Task prompt -
Transcribe every record verbatim.

(Stored entries)
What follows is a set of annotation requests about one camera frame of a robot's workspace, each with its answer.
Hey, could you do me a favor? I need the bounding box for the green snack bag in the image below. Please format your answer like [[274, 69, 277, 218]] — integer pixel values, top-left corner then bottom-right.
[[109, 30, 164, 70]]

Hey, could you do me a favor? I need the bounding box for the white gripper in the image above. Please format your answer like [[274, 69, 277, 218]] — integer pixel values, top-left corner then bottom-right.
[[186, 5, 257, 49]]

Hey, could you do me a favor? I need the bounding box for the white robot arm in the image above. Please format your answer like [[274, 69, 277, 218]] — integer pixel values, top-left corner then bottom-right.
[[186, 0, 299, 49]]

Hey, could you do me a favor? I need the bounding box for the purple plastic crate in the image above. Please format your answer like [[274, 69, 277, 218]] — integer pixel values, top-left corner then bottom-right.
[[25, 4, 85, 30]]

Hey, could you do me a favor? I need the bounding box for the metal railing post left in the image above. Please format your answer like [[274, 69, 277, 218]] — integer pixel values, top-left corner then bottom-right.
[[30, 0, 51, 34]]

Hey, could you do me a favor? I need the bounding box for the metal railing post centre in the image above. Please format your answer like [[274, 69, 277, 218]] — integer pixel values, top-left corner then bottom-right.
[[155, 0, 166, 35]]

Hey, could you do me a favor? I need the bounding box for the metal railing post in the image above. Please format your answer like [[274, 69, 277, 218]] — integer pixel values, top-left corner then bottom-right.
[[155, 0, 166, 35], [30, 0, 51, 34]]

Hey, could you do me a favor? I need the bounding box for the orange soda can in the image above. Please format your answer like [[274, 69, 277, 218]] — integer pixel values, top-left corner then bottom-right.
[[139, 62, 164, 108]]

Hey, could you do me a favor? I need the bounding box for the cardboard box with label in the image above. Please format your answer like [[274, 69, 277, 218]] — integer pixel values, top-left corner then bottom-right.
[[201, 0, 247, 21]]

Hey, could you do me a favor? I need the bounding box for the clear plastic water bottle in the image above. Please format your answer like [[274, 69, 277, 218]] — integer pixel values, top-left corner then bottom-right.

Answer to this exercise -
What follows is a set of annotation requests about one camera frame of a robot's workspace, each with its answer.
Hey, could you do me a favor? I need the bounding box for the green snack bag in the image below. Please format your answer like [[274, 69, 277, 218]] — integer pixel values, top-left corner then bottom-right.
[[109, 30, 164, 70]]

Hey, could you do me a favor? I need the bounding box for the white gripper in the image above. Please format your answer like [[274, 69, 277, 218]] — integer pixel values, top-left corner then bottom-right.
[[186, 5, 257, 49]]

Hey, could you do me a favor? I need the bounding box for the white robot arm in the image above. Please format your answer like [[274, 69, 277, 218]] — integer pixel values, top-left corner then bottom-right.
[[186, 0, 299, 49]]

Hey, could you do me a favor? I need the bounding box for the purple plastic crate in the image above. Please format your answer like [[274, 69, 277, 218]] — integer pixel values, top-left corner then bottom-right.
[[25, 4, 85, 30]]

Hey, could you do me a favor? I need the bounding box for the metal railing post left in the image above. Please format your answer like [[274, 69, 277, 218]] — integer pixel values, top-left corner then bottom-right.
[[30, 0, 51, 34]]

Hey, could you do me a favor? I need the bounding box for the metal railing post centre in the image above. Please format your answer like [[274, 69, 277, 218]] — integer pixel values, top-left corner then bottom-right.
[[155, 0, 166, 35]]

Hey, could you do me a favor? I need the bounding box for the metal railing post in the image above. Please format your answer like [[274, 69, 277, 218]] — integer pixel values, top-left corner then bottom-right.
[[155, 0, 166, 35], [30, 0, 51, 34]]

Hey, could you do me a favor? I need the bounding box for the orange soda can in the image above. Please format your answer like [[274, 69, 277, 218]] — integer pixel values, top-left corner then bottom-right.
[[139, 62, 164, 108]]

Hey, could you do me a favor? I need the bounding box for the cardboard box with label in the image above. Please format your answer like [[274, 69, 277, 218]] — integer pixel values, top-left corner then bottom-right.
[[201, 0, 247, 21]]

Hey, could you do me a favor? I need the bounding box for the clear plastic water bottle in the image above. Please format your answer like [[274, 69, 277, 218]] — integer pixel values, top-left corner then bottom-right.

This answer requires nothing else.